Shall we start with the win?
I lost 3.9lbs this week!
Last week, my weigh-in revealed a gain. That was discouraging. It is still hard to follow the program as it was intended but I’m making some changes.
One of my problem eating areas if late night snacks. I like to relax after the kids go to bed. I make a nice snack and zone out in front of Netflix and Hulu. Sometimes I have the munchies and sometimes I’m genuinely hungry when I’m up very late and it’s been more than 5 hours after supper.
Rather that deny myself my evening’s enjoyment, I have made snacks that are healthier.

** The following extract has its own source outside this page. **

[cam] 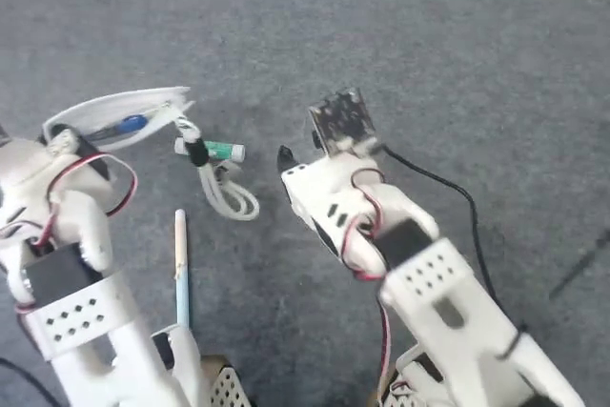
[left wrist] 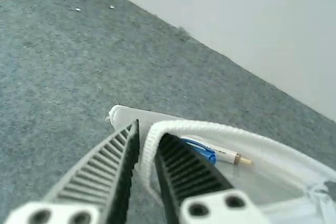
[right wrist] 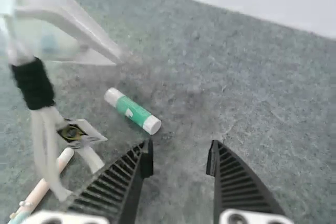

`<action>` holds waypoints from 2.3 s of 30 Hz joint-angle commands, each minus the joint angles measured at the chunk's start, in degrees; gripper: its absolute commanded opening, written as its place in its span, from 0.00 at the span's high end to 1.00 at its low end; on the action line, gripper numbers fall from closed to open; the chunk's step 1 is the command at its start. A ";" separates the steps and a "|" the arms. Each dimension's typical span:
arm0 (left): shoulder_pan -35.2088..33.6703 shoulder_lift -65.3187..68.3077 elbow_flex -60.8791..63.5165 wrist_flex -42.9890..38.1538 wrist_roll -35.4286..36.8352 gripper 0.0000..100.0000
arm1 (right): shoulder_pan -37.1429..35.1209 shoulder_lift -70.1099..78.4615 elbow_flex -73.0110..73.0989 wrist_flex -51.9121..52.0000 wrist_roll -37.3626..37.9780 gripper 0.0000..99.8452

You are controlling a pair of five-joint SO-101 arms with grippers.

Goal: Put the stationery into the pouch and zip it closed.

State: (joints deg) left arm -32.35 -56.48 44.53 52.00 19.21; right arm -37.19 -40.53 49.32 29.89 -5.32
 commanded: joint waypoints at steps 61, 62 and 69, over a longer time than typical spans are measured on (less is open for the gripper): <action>-11.60 -0.35 -0.04 -3.25 0.79 0.99 | -9.27 85.93 -85.45 28.26 24.88 0.74; -11.60 -0.35 -0.04 -3.25 0.79 0.99 | -9.01 86.46 -85.45 27.74 24.88 0.74; -11.60 -0.35 0.04 -3.16 0.79 0.99 | -8.13 89.80 -85.45 23.87 24.88 0.74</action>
State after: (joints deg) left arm -43.69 -56.48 45.76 51.03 19.21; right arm -46.59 49.41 -33.14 55.91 18.77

I’ve made crackers with cream cheese and caviar, handfuls of grapes, veggies and dip, pita and hummus and good quality European cheese. I used to eat nacho chips or pie or ice cream or sandwiches. In comparison, I think the snacks are far healthier given they’re supposed to snacks and not a second supper.
I’ve also been trying to get to bed at a better hour. I love to stay up late. Heck, I’m writing this at 2:05am! So, getting into bed before midnights helps to curb the late night eating urges. I don’t have a chance to feel hungry if I’m asleep!
The last change I made this week was to reduce the amount of soda I drink – a major weakness – and drink more water. I drink diet soda (knowing full well aspertame is a terrible toxin) and studies are showing now that diet soda is correlated with Type 2 diabetes and weight gain. So, I’m kicking the habit. A little at a time, tho.
Small changes are easy. Soon, though, lots of these little changes will have big results.